Writing

Feed Software, technology, sysadmin war stories, and more.

Tuesday, May 1, 2012

No shortage of date formats in RSS

RSS is a wasteland with many similar formats masquerading as one. Important data is encoded as human-readable strings, and even then, there's no guarantee as to how it will be formatted or whether it will even exist.

My biggest complaint comes from dates. There are no fewer than 7 formats which must be understood in order to have any hope of assigning a useful value to the age of a post. Look at this mess.

"Wed, 24 Aug 2011 07:43:19 +0000"

This one is not too bad, but it has a friend:

"Thu, 06 Oct 2011 18:13:05 GMT"

The only good news here is that strptime() will handle both with the same format string via %Z. Of course, that may just be a glibc-ism, which means no end to the fun when trying to use that same format string on another machine. In particular, the Mac OS version apparently only likes "time zone abbreviations of the local time zone, or the value 'GMT'". Lovely.

Next up is this one:

"15 Sep 2011 22:28:22 EST"

Here, we've dropped the day of week (which is superfluous anyway) and now rely on a completely ambiguous term for the time zone. Is that Eastern Standard Time (for the US/Canada), or as the Mac OS man page for strptime points out, Eastern Australia Summer Time? This ambiguity is why they punt on handling just any abbreviation. I can only wonder what glibc does with it.

Number three shows you why I have been wrapping these examples in quotes.

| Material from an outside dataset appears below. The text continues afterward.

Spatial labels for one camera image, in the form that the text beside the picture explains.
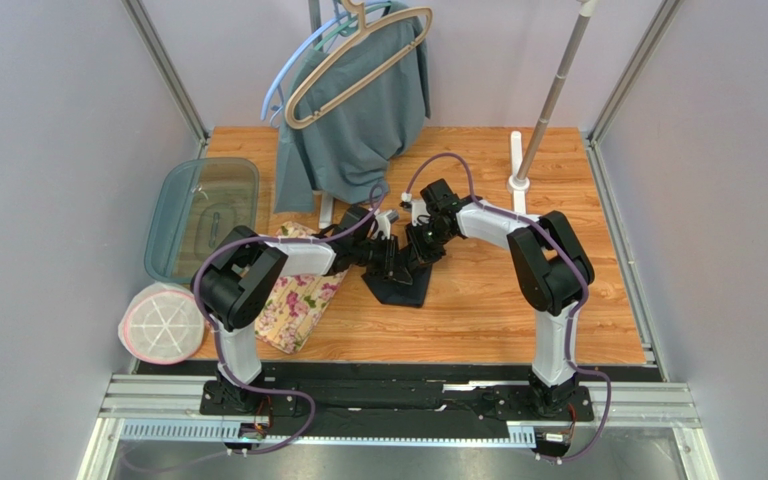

" Mon, 01 Nov 2011 10:54:00 -0700"

Why yes, that is an extra space in front. Thank you, zdnet!

Fourth, we see some ISO-8601 extended format stuff slipping in.

"2011-11-07 00:00:00"

I sure hope that's UTC.

More recently, I found this particular bit of human readable text:

"April 11, 2012 11:50:02 PDT"

I guess that's intended for those people who love to read raw RSS feeds. It also suffers from an ambiguous time zone name.

The next day, I found this:

"Apr/12/2012"

Maybe this programmer was a Guns N' Roses fan, since they sure do love those slashes. They obviously do not care one bit about time.

The latest one I encountered was this, in a bunch of old posts at the very end of a feed:

" > Mon, 01 Nov 2011 10:54:00 -0700"

Space, greater-than, space. My hate for that is > you know.

Oh, the things I do to try to return stupid text fields to reasonable figures for my feed reader.

Atom is so much better about this... when the publisher actually adds a date, that is. A surprising number of posts have none at all. Those special children get a little gift from me. I set their post dates to "2009-02-13 15:31:30 -0800".

There's a reason for that date and time. Can you guess it?